(Task to complete):
Your copy begins at the line with "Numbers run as" and runs through the end of the data below. Set down only those lines exactly, without pictures.

(Data excerpt):
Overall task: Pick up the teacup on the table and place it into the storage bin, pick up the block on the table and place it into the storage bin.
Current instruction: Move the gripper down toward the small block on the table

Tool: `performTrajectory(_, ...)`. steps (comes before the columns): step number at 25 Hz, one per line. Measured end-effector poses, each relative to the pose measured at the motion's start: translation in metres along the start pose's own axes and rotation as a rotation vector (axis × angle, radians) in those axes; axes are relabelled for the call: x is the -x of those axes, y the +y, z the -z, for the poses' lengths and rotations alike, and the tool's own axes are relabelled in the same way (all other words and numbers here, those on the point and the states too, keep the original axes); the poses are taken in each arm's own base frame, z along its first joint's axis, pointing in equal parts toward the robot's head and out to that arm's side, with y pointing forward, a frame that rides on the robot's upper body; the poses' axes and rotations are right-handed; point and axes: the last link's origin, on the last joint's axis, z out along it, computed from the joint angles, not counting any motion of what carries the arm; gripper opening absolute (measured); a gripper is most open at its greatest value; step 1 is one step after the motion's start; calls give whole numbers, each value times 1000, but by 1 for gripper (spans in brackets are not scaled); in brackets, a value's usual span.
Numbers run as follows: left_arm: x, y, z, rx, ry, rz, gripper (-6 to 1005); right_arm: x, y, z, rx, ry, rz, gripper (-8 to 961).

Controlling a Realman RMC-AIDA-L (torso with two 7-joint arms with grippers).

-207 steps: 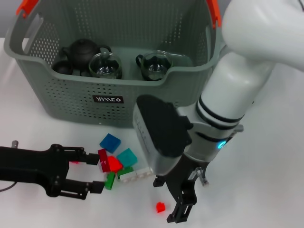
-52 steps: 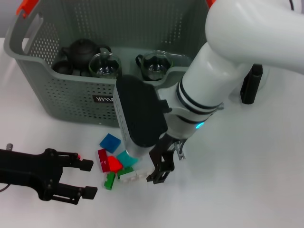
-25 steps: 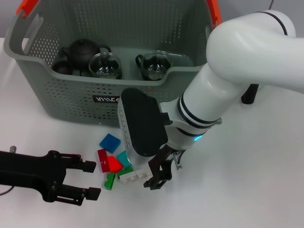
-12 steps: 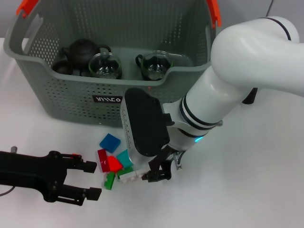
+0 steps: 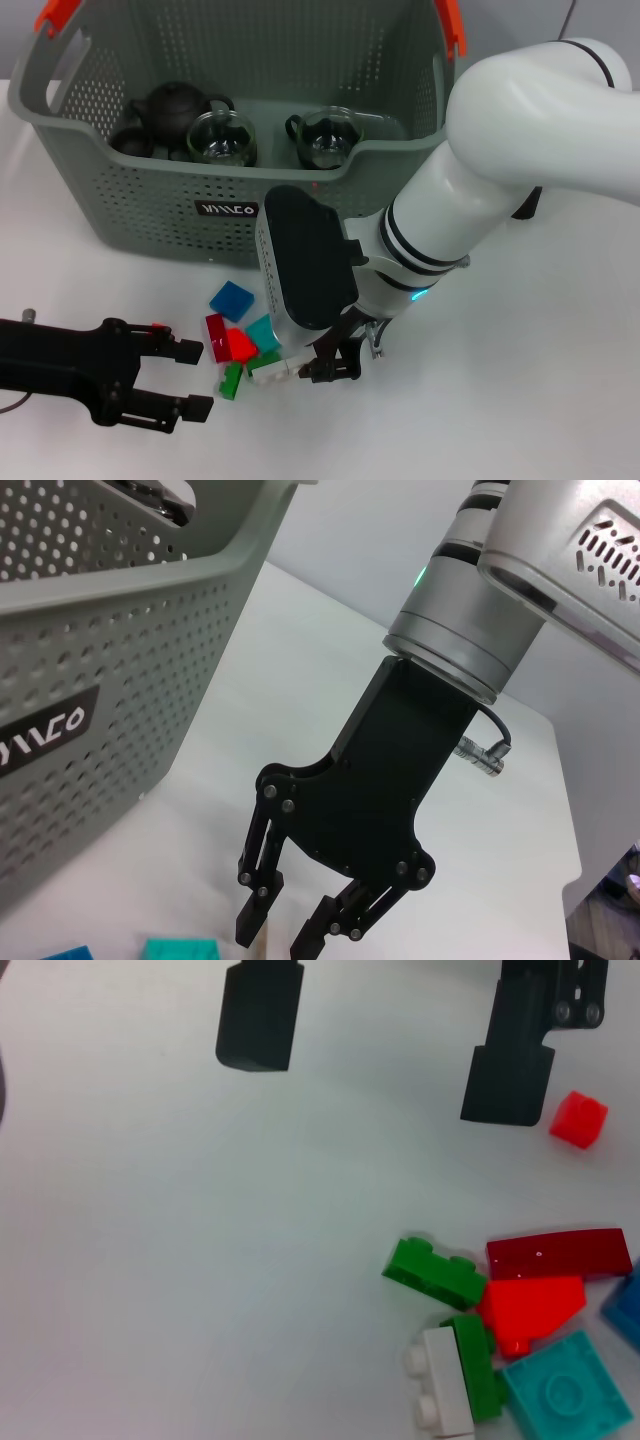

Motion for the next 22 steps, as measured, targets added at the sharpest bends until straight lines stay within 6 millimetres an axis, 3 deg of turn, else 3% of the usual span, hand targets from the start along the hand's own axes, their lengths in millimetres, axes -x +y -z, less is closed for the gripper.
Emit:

(Solution to this task):
Numbers run as follows: left_arm: x, y, z, rx, ry, rz, gripper (-6 to 1005); right_arm: x, y, z, rx, ry, rz, gripper (-8 to 961).

Controlling a Realman RMC-AIDA-L (torso with two 7-joint arms with grippers).

-207 steps: 
-52 steps: 
-25 steps: 
-12 steps: 
+0 steps: 

Motion for the next 22 steps, as measured, targets added at the sharpest bends until straight lines stay within 6 millimetres an axis, 3 deg of turn, else 3% of the usual span, hand targets from the start along the hand's own axes, their lengths in millimetres, axes -x +y -z, less is closed for the gripper.
Emit:

The output is done.